Le bureau du médiateur européen a rédigé ses propres règles internes sur la protection des  lanceurs d’alerte. Selon ces règles, une personne qui fait état de suspicions de corruption devrait être en mesure d’aller dans une autre institution européenne.

Les procédures visant à protéger le personnel des institutions qui pratique la dénonciation sont encore au stade d’élaboration. Depuis janvier 2014, les institutions de l’UE sont tenues d’introduire des règles internes pour protéger les lanceurs d’alerte, selon le nouveau statut du personnel. Mais le bureau du médiateur européen a toutefois souligné qu’aucune institution ne les avait mises en place.

Jusqu’à présent, la Commission européenne est la seule à avoir adopté des lignes directrices à ce sujet. « Lorsqu’un ordre reçu lui paraît entaché d’irrégularité, ou s’il estime que son exécution peut entraîner de graves inconvénients, le fonctionnaire en avise son supérieur hiérarchique direct […] », peut-on lire dans l’avis européen. En cas d’allégation sur des activités illégales, la fraude ou la corruption, un fonctionnaire est tenu d’informer « immédiatement » son supérieur, le secrétaire général ou l’Office européen de lutte antifraude (OLAF).

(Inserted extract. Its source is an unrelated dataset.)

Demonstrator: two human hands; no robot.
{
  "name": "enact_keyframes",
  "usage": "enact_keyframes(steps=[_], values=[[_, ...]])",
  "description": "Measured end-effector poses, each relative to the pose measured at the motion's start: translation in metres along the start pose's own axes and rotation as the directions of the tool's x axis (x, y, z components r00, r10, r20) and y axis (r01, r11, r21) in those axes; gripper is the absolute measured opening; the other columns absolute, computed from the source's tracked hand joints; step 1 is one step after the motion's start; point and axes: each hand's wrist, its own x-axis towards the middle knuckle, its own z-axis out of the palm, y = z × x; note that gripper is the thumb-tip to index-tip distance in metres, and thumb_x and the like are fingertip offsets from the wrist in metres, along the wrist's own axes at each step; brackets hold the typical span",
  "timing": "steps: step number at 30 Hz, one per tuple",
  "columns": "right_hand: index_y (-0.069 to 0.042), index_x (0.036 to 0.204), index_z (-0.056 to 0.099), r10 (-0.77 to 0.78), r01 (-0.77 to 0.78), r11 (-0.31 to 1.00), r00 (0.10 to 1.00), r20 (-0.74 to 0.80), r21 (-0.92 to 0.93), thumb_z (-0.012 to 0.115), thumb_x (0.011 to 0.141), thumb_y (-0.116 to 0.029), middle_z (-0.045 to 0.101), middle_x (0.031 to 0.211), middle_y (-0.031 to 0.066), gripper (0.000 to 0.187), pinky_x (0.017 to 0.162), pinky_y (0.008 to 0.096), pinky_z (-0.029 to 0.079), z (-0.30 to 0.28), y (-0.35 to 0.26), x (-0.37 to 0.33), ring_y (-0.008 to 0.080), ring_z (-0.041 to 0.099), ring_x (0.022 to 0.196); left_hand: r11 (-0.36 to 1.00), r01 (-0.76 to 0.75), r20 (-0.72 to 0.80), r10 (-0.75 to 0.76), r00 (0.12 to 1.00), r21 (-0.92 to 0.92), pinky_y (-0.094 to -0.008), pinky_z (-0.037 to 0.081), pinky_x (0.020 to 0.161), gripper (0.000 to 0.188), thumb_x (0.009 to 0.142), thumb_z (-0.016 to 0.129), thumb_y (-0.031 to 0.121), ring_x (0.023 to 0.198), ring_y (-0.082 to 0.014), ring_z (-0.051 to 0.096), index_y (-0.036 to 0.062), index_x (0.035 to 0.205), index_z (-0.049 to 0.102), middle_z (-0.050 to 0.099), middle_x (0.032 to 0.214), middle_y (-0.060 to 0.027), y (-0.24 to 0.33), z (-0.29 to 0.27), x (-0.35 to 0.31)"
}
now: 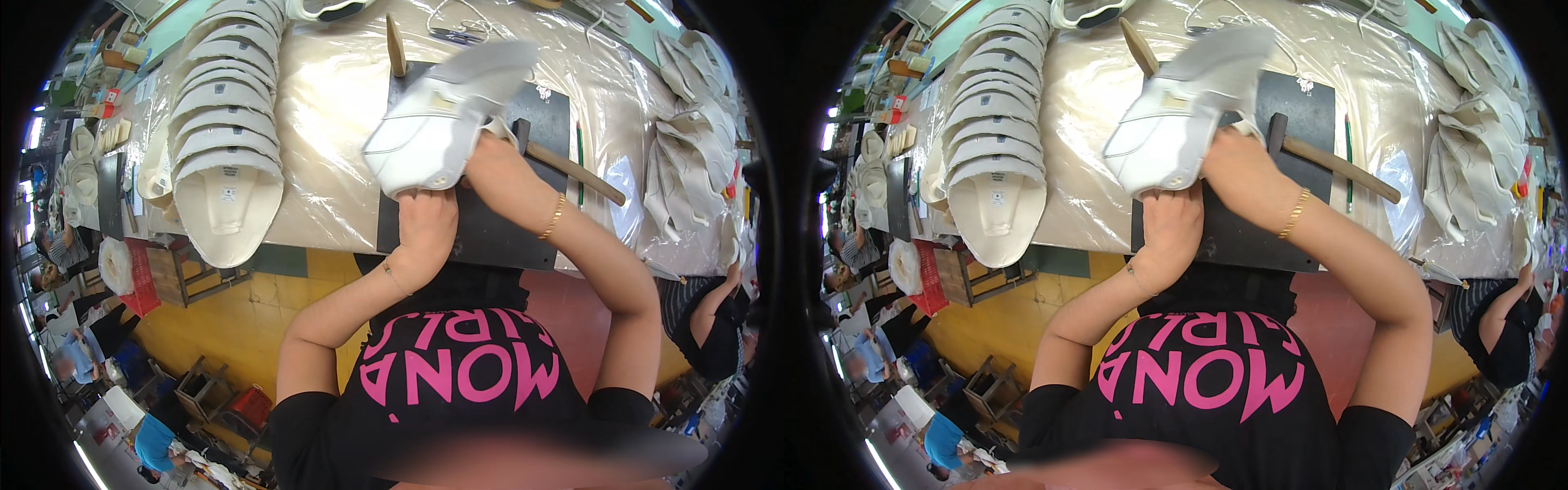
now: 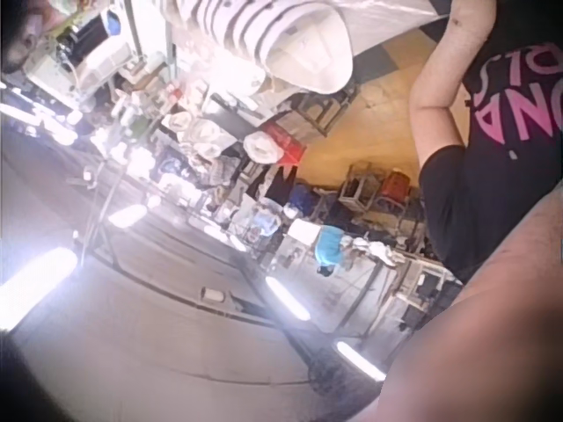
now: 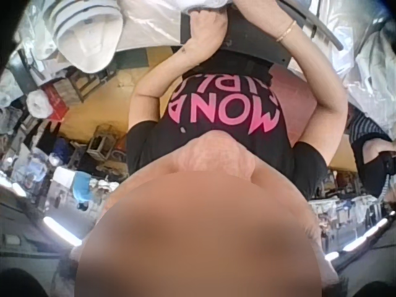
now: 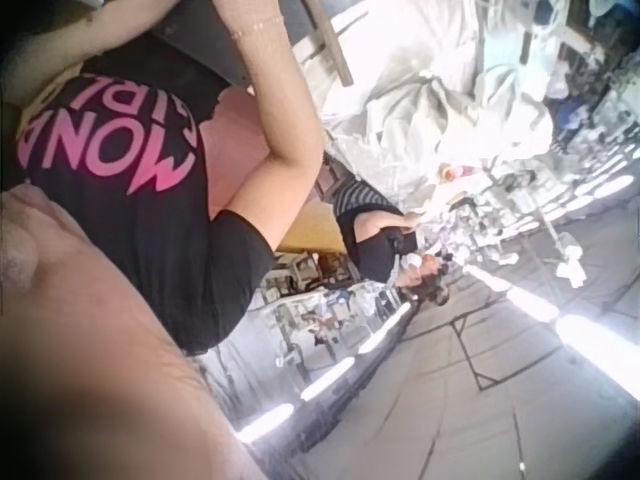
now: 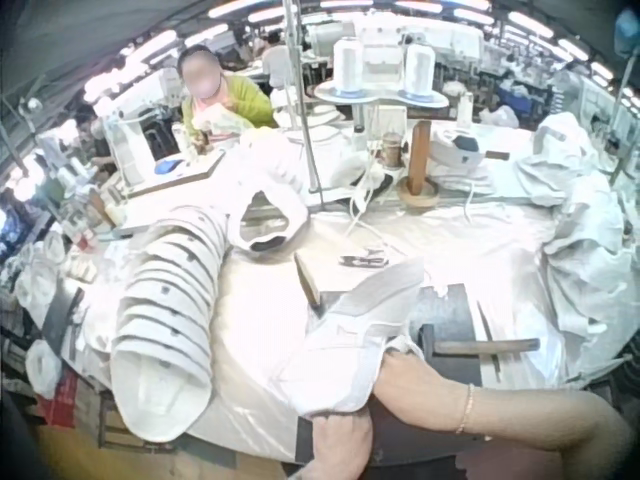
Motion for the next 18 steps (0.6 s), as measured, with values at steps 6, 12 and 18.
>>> enact_keyframes(steps=[6,12,18], values=[[0.002,0.097,0.070,0.286,-0.259,0.940,0.953,-0.095,0.224,0.065,0.075,-0.002,0.068,0.101,0.0200,0.023,0.089,0.0452,0.049,0.019,0.016,-0.042,0.0402,0.060,0.101,0.988,0.071,0.050,-0.065,0.997,-0.137,-0.0435,0.045,0.091,0.035,0.080,0.061,0.017,0.101,-0.0283,0.063,0.0033,0.111,0.070,0.069,0.105,-0.0138,0.006,0.001,-0.007],[0.002,0.101,0.063,0.217,-0.159,0.973,0.866,-0.450,0.165,0.068,0.080,-0.001,0.065,0.103,0.0159,0.022,0.082,0.0393,0.049,0.053,0.000,-0.057,0.0328,0.062,0.094,0.928,0.118,-0.126,-0.172,0.977,-0.355,-0.0484,0.046,0.095,0.042,0.080,0.065,0.014,0.108,-0.0357,0.063,-0.0001,0.119,0.065,0.066,0.115,-0.0187,0.012,0.007,-0.027],[-0.001,0.102,0.058,0.253,-0.143,0.955,0.852,-0.458,0.261,0.081,0.076,-0.004,0.060,0.100,0.0094,0.035,0.071,0.0322,0.047,0.062,-0.015,-0.048,0.0201,0.056,0.082,0.972,0.220,-0.078,-0.227,0.971,-0.082,-0.0479,0.026,0.116,0.064,0.088,0.058,0.027,0.133,-0.0349,0.043,-0.0005,0.144,0.044,0.046,0.145,-0.0203,0.021,0.008,-0.047]])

La Commission européenne a expliqué à EurActiv qu’il était difficile d’estimer le nombre de fonctionnaires européens qui ont eu recours à ces mesures de protection. Selon un porte-parole de l’exécutif européen, « il est impossible de donner un nombre, car parfois, le personnel se rend directement auprès de l’OLAF et les superviseurs ne font pas toujours état publiquement de dénonciation pour protéger leur personnel. »

Mauvaises pratiques

Le bureau européen de Transparency International (TI-EU) a publié un rapport en avril qui révèle le manque de protection des lanceurs d’alerte. Même dans le cas de la Commission, qui a pourtant introduit des lignes directrices, le cadre réglementaire n’est pas suffisant. Motifs : mauvaises pratiques, manque de ressources et de personnel pour les appliquer et règles trop floues.

« Les actions prises par la Commission vont dans la bonne direction, mais la protection des lanceurs d’alerte n’est pourtant pas bouclée », affirme à EurActiv Carl Dolan, le directeur de TI-EU.« Nous serions curieux de voir si d’autres institutions souhaitent mettre en place des mesures supplémentaires. »

 « La corruption dans les institutions européennes inquiète la population », poursuit-il. Selon une enquête Eurobaromètre publiée en février dernier, 70 % des citoyens européens estiment que la corruption existe dans les institutions de l’UE. Les données sont encore plus élevées quand on aborde la question au sein des institutions nationales (80 %) ou régionales (77 %).

Contexte

Le médiateur européen procède à des enquêtes sur des plaintes en cas de mauvaise administration dans l'action des institutions et organes de l'UE. Selon les derniers sondages d'opinions, les citoyens européens sont préoccupés par la corruption et la fraude au sein des institutions européennes.

Les dénonciateurs sont importants pour l'auto-analyse des institutions publiques. Les institutions publiques mettent au point des règles internes pour établir un rapport sur les irrégularités ou sur les suspicions de corruption.

Le lancement d'alerte pratiqué par la presse et les médias est différent de ces procédures internes. 

Prochaines étapes

  •  31 octobre : date butoir pour que les institutions européennes mettent en place les mesures pour protéger les dénonciateurs.